I apologise if I'm being a bit dense over this but the concept of permissions really is something I'm struggling with although I suppose there must be a good reason. What that may be has me beat at the moment although I suppose security must come into it somewhere.
Anyway, any and all help really is most appreciated, thanks.
Interesting proposition, got me thinking. Microsoft should have leveraged the use of groups more: made Administrators more powerful—trust users with it—and make Power Users the highest-in-power configureable group through the GUI. Adding oneself to Administrators is to be done through a command, and there’s a natural consent in that. A once-only occasion UAC.
Tracey, hello there. If you can assert the outermost branch of the file system you’re experiencing permission problems on, I might be able to serve up a script that will repair those permissions for you.
Before that though, many people who’ve jumped to Windows 10 from a Windows 7 machine are familiar with permission problems like this. Seeing as I haven’t experienced this, I’d appreciate it if I could grab a sample of the permissions from at least one of your problem folders to hopefully gain a little understanding as to what’s gone wrong with the upgrade process.

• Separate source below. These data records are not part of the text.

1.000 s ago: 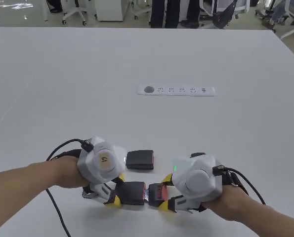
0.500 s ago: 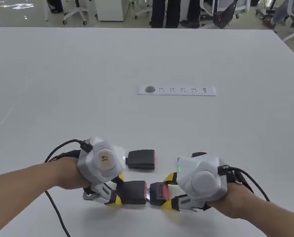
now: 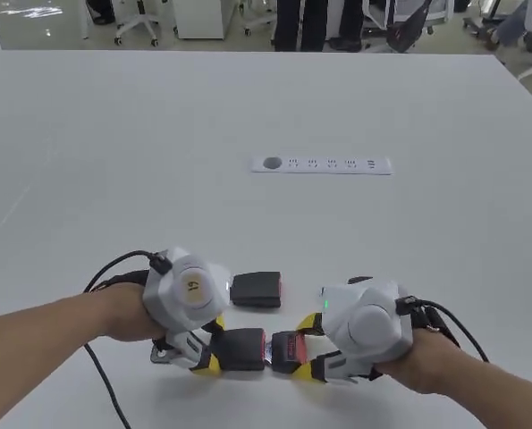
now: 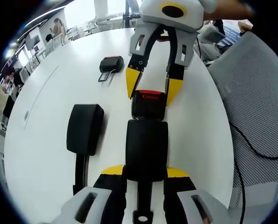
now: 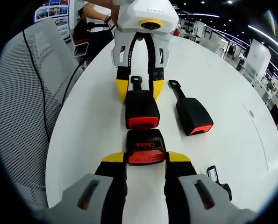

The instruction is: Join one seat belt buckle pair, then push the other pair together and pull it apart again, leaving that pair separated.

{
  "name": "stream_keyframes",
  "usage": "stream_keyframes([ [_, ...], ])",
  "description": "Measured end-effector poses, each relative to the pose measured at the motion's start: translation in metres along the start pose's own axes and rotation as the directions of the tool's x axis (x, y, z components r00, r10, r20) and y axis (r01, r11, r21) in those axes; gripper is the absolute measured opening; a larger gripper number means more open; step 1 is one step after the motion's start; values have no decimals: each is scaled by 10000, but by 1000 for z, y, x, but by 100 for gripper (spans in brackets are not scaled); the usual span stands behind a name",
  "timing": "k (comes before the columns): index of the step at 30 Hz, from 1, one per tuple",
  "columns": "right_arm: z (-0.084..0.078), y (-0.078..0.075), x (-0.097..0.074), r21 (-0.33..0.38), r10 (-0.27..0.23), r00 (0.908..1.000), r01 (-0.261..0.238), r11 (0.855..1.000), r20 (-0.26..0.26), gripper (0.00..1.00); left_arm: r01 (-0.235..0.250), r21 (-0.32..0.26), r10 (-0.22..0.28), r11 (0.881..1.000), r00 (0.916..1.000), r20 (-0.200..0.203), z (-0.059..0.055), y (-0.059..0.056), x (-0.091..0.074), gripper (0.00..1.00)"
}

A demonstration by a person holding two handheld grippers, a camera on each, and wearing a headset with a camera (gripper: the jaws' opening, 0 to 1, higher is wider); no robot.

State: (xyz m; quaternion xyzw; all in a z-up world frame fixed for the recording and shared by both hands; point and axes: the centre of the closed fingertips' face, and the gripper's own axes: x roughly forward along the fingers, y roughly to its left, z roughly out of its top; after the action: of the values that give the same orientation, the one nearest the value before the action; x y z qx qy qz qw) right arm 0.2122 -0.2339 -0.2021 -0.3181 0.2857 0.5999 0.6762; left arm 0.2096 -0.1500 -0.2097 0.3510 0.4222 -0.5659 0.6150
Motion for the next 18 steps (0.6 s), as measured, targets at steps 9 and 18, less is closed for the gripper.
stream_keyframes([
  [9,-6,-1,-6,-2,119,9997,-119,9999,193,28,53,-112,-50,9999,9997,249,6,-3,-1,30],
  [18,-5,2,-7,-212,124,9995,-118,9997,284,30,53,131,-57,9999,9995,303,6,-2,-1,31],
])
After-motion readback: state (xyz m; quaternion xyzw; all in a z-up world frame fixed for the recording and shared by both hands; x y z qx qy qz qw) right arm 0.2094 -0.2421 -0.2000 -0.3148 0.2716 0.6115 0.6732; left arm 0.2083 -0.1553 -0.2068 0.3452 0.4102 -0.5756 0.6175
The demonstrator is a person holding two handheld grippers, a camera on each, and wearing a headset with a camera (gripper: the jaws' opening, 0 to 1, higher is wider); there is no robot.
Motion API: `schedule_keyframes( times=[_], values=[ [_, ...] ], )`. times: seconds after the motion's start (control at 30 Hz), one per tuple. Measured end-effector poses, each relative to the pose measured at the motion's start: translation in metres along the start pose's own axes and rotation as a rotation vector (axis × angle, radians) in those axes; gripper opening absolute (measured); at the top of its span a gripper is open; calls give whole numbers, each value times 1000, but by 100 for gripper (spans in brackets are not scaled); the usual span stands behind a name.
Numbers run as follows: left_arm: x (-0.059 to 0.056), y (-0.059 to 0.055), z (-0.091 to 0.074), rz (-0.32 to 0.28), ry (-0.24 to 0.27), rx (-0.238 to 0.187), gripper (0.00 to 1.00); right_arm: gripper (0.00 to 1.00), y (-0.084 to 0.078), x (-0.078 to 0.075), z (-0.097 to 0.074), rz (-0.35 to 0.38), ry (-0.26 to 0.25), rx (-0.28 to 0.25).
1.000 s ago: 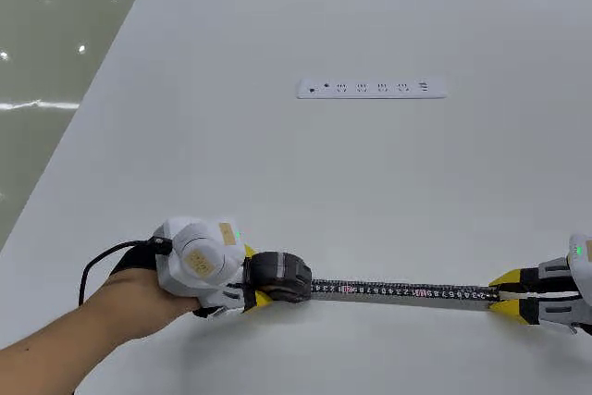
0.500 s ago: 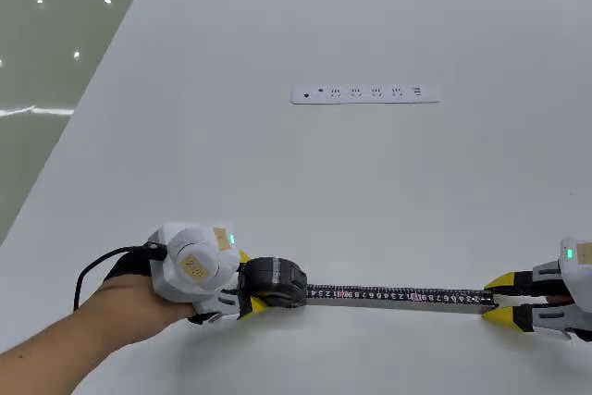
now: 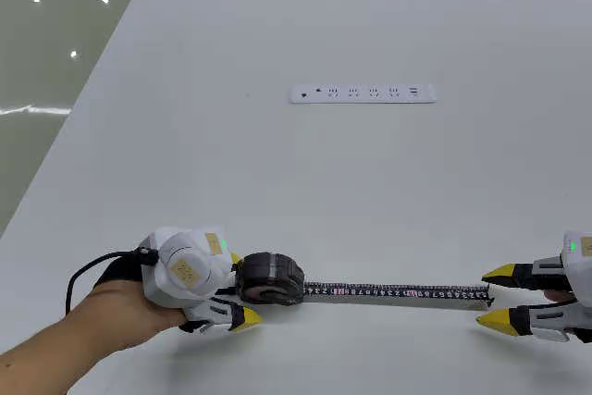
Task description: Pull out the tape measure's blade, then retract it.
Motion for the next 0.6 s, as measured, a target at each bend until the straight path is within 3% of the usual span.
schedule_keyframes(
  times=[0.13, 0.33, 0.6],
  values=[
    [0, 0, -1, -8, 1, -3, 49, 42, 1, 1, 0, 1, -2, -3],
    [4, 3, -11, -63, 32, -33, 54, 50, 15, 4, -9, 9, -78, -50],
    [6, 5, -24, -127, 54, -69, 59, 55, 27, 11, -15, 7, -129, -88]
  ],
)
Point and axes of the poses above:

If you’re willing to help me on this, would you be able to run the below command in a PowerShell session for the outermost folder you’re experiencing problems with, and copy the output text here.
And also one subdirectory would be great.
Just at the moment I'm in no position at all to help anyone. It looks like I've got a catastrophic crash on my hands. Everything was going great for the first time in days and I decided to install another 1TB HD I have. Big mistake! Since then I've been struggling to get my PC up and running and its looking like the SSD with Win7 and Win10 partitions on it has crashed big time. I've checked out all the connections including those I haven't touched and as far as I can make out everything seems to be fine but the damned thing just will not fire up. Thankfully I only took a backup of both on Saturday so hopefully I'll be able to recover providing the SSD can be recovered, if indeed it is that SSD. At present Chkdsk is testing the SSD and its deleting a whole load of extended attribute sets from the Win10 partition - whatever extended attribute sets are!!!
Anyway, it's likely I shan't be posting to this forum for a while at least until I get my PC sorted out. This post is being prepared on a spare old PC but it is old and slow. Nevertheless it does enable me to get online.
No need to apologise as the system is a bit convoluted on a single User system.
Basically "Groups and Users" are vaguely similar to "Folders (Directories) and Files".
A "Group" is a convenient way to handle multiple "Users".
This is useful when multiple "Users" need to access "Files" in the same "Folder" (i.e. business LAN).
Instead of adding each "User" to every "Folder", they are added to a "Group".
The "Group" is then added to the "Folder".
Here is a TechNet link about "Owner":
How Owners Are Assigned and Changed
Business setups may be using Active Directory and the recommended setup has an extra Group:
User -> Global Group (AD) -> Local Group (specific PC) -> Folder
Last edited by lehnerus2000; 16 Jan 2017 at 21:07.